Rob Woodhouse

Personal information
- Full name: Robert Woodhouse
- Nickname: "Rob"
- National team: Australia
- Born: 23 June 1966 (age 60) Melbourne, Australia.
- Height: 1.90 m (6 ft 3 in)
- Weight: 77 kg (170 lb)

Sport
- Sport: Swimming
- Strokes: Medley

Medal record
Men's swimming
Representing Australia
Olympic Games
| Bronze medal – third place | 1984 Los Angeles | 400 m medley |
Pan Pacific Games
| Silver medal – second place | 1985 Tokyo | 200 m medley |
| Silver medal – second place | 1987 Brisbane | 400 m medley |
Commonwealth Games
| Silver medal – second place | 1986 Edinburgh | 200 m medley |
| Silver medal – second place | 1986 Edinburgh | 400 m medley |
| Silver medal – second place | 1990 Auckland | 400 m medley |
Summer Universiade
| Gold medal – first place | 1987 Zagreb | 400 m medley |
| Silver medal – second place | 1985 Kobe | 400 m medley |
| Silver medal – second place | 1987 Zagreb | 200 m medley |

= Rob Woodhouse =

Australian swimmer

Robert Woodhouse (born 23 June 1966) is an Australian former competition swimmer who specialised in medley swimming. He is now a sports agent and company director. Woodhouse and Brendon Smith are the only Australian men to have won an Olympic medal in an individual medley event. He was awarded the Australian Sports Medal in 2000.

== Biography ==
Woodhouse was educated at Melbourne's Scotch College, Swinburne University (BBus), and Victoria University (MBA).

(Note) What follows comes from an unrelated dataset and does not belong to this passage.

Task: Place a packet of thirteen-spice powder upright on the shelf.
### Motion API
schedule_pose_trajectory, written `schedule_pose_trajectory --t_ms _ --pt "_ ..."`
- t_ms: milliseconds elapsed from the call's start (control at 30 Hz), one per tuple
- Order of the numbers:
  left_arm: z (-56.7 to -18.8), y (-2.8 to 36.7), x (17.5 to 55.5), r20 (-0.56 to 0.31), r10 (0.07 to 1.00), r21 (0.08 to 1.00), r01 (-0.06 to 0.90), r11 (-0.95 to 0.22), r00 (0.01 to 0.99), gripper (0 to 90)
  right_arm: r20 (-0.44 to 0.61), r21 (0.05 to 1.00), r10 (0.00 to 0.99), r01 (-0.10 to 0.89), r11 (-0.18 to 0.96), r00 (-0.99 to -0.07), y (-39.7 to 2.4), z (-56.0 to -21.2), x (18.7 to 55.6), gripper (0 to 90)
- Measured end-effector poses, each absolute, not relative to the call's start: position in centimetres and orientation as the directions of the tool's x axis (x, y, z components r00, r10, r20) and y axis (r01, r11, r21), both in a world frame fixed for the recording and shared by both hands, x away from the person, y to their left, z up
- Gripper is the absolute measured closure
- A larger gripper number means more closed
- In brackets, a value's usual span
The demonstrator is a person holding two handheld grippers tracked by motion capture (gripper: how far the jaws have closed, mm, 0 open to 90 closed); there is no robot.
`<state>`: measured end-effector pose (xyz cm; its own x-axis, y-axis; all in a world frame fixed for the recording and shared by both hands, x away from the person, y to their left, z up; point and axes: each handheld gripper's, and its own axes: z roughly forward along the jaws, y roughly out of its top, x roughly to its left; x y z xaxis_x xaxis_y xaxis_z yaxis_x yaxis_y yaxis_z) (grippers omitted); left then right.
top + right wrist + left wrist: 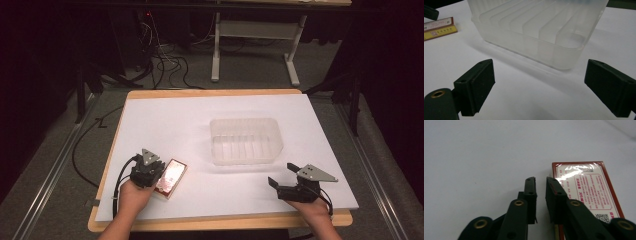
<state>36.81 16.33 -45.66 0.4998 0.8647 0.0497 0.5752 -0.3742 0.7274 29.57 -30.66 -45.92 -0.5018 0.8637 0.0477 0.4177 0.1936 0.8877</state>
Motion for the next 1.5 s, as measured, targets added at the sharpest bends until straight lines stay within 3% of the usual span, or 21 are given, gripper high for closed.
schedule_pose_trajectory --t_ms 33,100,233,333,567,967,1500 --pt "-45.5 16.4 36.7 0.046 0.863 0.726 0.576 -0.375 0.504 71.7 0.047 0.887 0.864 0.418 0.195 -0.502 -30.7 -45.9 29.6 10.0" --pt "-45.0 16.3 36.3 0.056 0.866 0.711 0.589 -0.384 0.497 55.6 0.045 0.887 0.862 0.417 0.198 -0.505 -30.7 -45.9 29.5 10.5" --pt "-44.0 16.3 36.2 0.013 0.868 0.691 0.623 -0.367 0.497 40.1 0.047 0.887 0.862 0.418 0.196 -0.505 -30.8 -45.9 29.4 11.1" --pt "-43.4 16.1 36.3 -0.027 0.854 0.654 0.655 -0.378 0.520 32.3 0.048 0.884 0.864 0.424 0.196 -0.501 -30.9 -45.9 29.4 11.8" --pt "-43.0 14.8 36.2 -0.023 0.834 0.564 0.697 -0.444 0.551 20.9 0.050 0.890 0.863 0.414 0.189 -0.503 -31.0 -45.7 29.2 11.8" --pt "-42.9 13.3 37.2 -0.019 0.804 0.396 0.742 -0.540 0.595 12.6 0.046 0.889 0.862 0.414 0.195 -0.505 -31.0 -45.7 29.2 12.5" --pt "-44.0 11.3 37.7 0.016 0.753 0.212 0.733 -0.646 0.658 11.6 0.044 0.886 0.866 0.420 0.197 -0.498 -31.1 -45.7 29.1 13.4"
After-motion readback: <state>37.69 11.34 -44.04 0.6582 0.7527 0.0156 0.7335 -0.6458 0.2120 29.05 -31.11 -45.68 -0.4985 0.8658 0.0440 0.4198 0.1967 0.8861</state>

Representing the Australian swimming team, he competed at the 1984 Summer Olympics in Los Angeles and the 1988 Summer Olympics in Seoul, as well as the Commonwealth Games in Brisbane (1982), Edinburgh (1986), and Auckland (1990). He was an Australian Institute of Sport (AIS) scholarship holder. His sister Susie was also an AIS scholarship holder. He is also the uncle of Susie's children, David and Emma McKeon, who are also Olympic swimmers.

He later served as General Manager of the London Roar professional swim club in the International Swimming League from 2019 to 2022.

== Sporting achievements ==

- Bronze, 400 Metre Individual Medley, 1984 Los Angeles Olympics
- US National Champion 400m Individual Medley – 1984
- Silver, 200m Individual Medley, Pan Pacific Games, Tokyo – 1985
- Silver, 200 Metre Individual Medley, 1986 Commonwealth Games, Edinburgh
- Silver, 400 Metre Individual Medley, 1986 Commonwealth Games, Edinburgh
- Gold, 400 Metre Individual medley, 1987 World University Games, Zagreb
- Silver, 400 Metre Individual Medley, 1990 Commonwealth Games, Auckland
Woodhouse retired from swimming in 1990.
- Duke Kahanamoku Medal, Australian Monthly Swim 2019, Sydney

== Business career ==

Woodhouse set up his own sports management company in 1995. In the following years, he merged his business with the firm of former Collingwood football player Craig Kelly, forming Elite Sports Properties. Elite Sports Properties has represented Australian Olympians, footballers and media personalities. The company established in Great Britain in 2008, representing a number of high-profile British Olympians including Sir Chris Hoy, Rebecca Adlington and Adam Peaty. In 2015 the company was sold to TLA Worldwide.

Woodhouse has also appeared as part of various radio and television swimming commentary teams at swimming world championships (1998, 2007, 2009), Olympic Games (2004, 2008, 2012, 2016 and 2020), and Commonwealth Games (1994, 2006, 2010, 2014 and 2018).

Woodhouse served as the general manager for the swim club London Roar, a member of the International Swimming League, starting in 2019 and stopping in 2022 in part due to issues surrounding the non-payment of athletes. One of the swimmers of London Roar, Kyle Chalmers, publicly expressed gratitude for Woodhouse via the team website, saying, "I want to say a huge thank you to Rob for his tireless work over the past 3 seasons of ISL and his commitment to all the athletes involved with the London Roar. We couldn't have had the success and fantastic memories without you."